Harris’ peers in the legal community were watching, and over the last year, have awarded her with what she jokingly calls the Triple Crown of the local bar: The Chattanooga Bar Association’s Harry Weill Zealous Practice of Law Award, the Brock-Cooper Inns of Court’s Civility Award and an invitation to become a fellow of the CBA.

“I feel like they’re getting ready to put me out to pasture,” she smirks. “I just turned 48, and I’m wondering what everyone knows that I don’t.”

Kidding aside, Harris says she feels honored because the awards place her in the company of attorneys and judges for whom she has tremendous respect, but also sheepish because she wonders if she belongs there.

Some people have suggested there’s irony in receiving awards for zealous representation and civility in the same year. To Harris, however, the two go hand in hand.

“I don’t think stomping around and raising my voice is necessarily zealous. In many ways, you can be more effective by being a quiet but dogged presence in a courtroom.

“That’s not always easy.
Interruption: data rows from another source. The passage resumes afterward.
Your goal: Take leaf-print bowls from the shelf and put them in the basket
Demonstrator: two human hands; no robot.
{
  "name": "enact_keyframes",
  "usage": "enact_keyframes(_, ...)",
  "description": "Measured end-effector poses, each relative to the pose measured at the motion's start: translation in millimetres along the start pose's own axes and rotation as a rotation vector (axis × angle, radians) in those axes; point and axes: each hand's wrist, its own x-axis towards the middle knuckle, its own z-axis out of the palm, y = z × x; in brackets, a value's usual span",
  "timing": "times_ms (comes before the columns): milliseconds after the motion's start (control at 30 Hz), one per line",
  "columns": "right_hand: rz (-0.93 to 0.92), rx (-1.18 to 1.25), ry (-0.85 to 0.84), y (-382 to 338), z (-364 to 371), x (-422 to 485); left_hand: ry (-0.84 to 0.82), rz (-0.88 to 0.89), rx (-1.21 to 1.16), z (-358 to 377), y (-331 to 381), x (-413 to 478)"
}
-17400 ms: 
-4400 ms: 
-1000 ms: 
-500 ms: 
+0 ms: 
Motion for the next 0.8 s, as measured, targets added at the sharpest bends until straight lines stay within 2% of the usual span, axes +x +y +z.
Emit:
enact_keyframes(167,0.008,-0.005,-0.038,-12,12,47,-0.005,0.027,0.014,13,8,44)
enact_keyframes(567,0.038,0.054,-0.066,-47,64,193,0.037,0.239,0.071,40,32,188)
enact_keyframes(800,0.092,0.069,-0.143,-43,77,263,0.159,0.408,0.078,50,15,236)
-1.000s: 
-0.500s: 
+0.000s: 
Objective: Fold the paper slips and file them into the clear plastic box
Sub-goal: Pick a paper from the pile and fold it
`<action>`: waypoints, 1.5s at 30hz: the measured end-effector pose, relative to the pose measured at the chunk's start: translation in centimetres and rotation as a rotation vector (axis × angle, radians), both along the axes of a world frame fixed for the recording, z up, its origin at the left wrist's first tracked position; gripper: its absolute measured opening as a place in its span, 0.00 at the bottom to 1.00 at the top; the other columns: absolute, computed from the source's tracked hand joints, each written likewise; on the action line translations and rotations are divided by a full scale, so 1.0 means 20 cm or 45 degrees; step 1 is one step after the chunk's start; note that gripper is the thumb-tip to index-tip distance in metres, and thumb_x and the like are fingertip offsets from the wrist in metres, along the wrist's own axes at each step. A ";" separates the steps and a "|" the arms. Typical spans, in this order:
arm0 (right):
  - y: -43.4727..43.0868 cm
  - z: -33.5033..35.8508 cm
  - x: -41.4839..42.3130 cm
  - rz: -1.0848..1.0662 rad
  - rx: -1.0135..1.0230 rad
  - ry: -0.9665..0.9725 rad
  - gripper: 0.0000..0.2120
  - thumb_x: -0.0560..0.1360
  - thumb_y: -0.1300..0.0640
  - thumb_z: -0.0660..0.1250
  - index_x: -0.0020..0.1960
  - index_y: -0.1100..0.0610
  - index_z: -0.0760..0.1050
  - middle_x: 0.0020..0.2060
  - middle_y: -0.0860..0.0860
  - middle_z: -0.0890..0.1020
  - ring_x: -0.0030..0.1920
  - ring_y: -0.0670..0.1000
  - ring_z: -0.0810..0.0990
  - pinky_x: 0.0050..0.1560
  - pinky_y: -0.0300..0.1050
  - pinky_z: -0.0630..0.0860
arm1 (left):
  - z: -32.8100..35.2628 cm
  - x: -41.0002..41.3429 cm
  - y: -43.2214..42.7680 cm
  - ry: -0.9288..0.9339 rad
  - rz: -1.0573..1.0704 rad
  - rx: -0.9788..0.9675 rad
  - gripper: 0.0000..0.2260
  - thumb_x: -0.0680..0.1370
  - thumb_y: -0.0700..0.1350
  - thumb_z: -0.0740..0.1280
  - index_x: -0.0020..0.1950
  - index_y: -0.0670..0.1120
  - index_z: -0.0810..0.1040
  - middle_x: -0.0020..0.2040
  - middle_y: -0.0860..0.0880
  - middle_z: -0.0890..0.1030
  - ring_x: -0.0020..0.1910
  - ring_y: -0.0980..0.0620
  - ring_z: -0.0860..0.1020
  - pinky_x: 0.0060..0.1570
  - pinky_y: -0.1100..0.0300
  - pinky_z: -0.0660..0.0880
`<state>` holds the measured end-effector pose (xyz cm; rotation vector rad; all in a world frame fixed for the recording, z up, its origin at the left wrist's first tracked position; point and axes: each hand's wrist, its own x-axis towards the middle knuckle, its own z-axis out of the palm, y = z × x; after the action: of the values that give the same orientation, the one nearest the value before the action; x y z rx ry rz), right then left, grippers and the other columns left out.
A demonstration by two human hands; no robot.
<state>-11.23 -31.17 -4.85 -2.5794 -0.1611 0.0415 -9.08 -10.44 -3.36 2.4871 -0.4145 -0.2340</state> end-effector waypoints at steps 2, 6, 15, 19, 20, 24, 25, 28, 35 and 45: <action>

Sometimes, being zealous for a client means I might have take a position that might not be best for a child, and I sometimes have a hard time with those cases.

“But I do feel like I can do a lot of good when I use my powers wisely.”

There have been times, Harris confesses, when she did not use her powers wisely. She says these cases were the ones that taught her the most about how to practice the law effectively.

Perhaps because of her previous missteps, there are times when a case won’t let her sleep.

“I was up last night worrying about a child. There are issues that have to be timed just right to make sure this child is protected.

“And was I worried when I was on the bench. For a while, I would wake up in the morning and check the newspaper to make sure none of the parents [to whom] I had awarded custody had been arrested.”

Outside of the courtroom, Harris finds enjoyment in simple activities that also have their roots in her childhood. On the same property where she tends chickens, she enjoys growing vegetables, plants and anything else she can coax out of Walden’s soil.

“That came from the farm,” she admits. “After I’ve been in my head all day thinking and writing, it’s nice to do something with my hands.

“I also like the immediate gratification of seeing the work I’ve done. Sometimes with my practice, I don’t have immediate gratification. Sometimes I do; I do a lot of custody work, where grandparents are pulling neglected children out of bad situations. But I might not ever see anything good come out of a lot of what I do.”

There are no children living on this patch of land. Harris and her husband tried for years to start a family, but it never happened.

One can imagine this was disappointing to both of them, but like Harris is prone to do, she avoids being mawkish and instead finds a way to smooth the edges.

“You don’t always get what you want,” she says, paraphrasing the Rolling Stones, “but you do get what you need.”

The custody battle that consumed a decade of Harris’ young life ended when the judge allowed her choose where she wanted to live. (She chose her father.) Although stressful, the experience placed her on a path to a place where she now advocates for others who are caught up in similar circumstances.

Perhaps this, as much as anything else in her life, reveals just how true those lyrics are.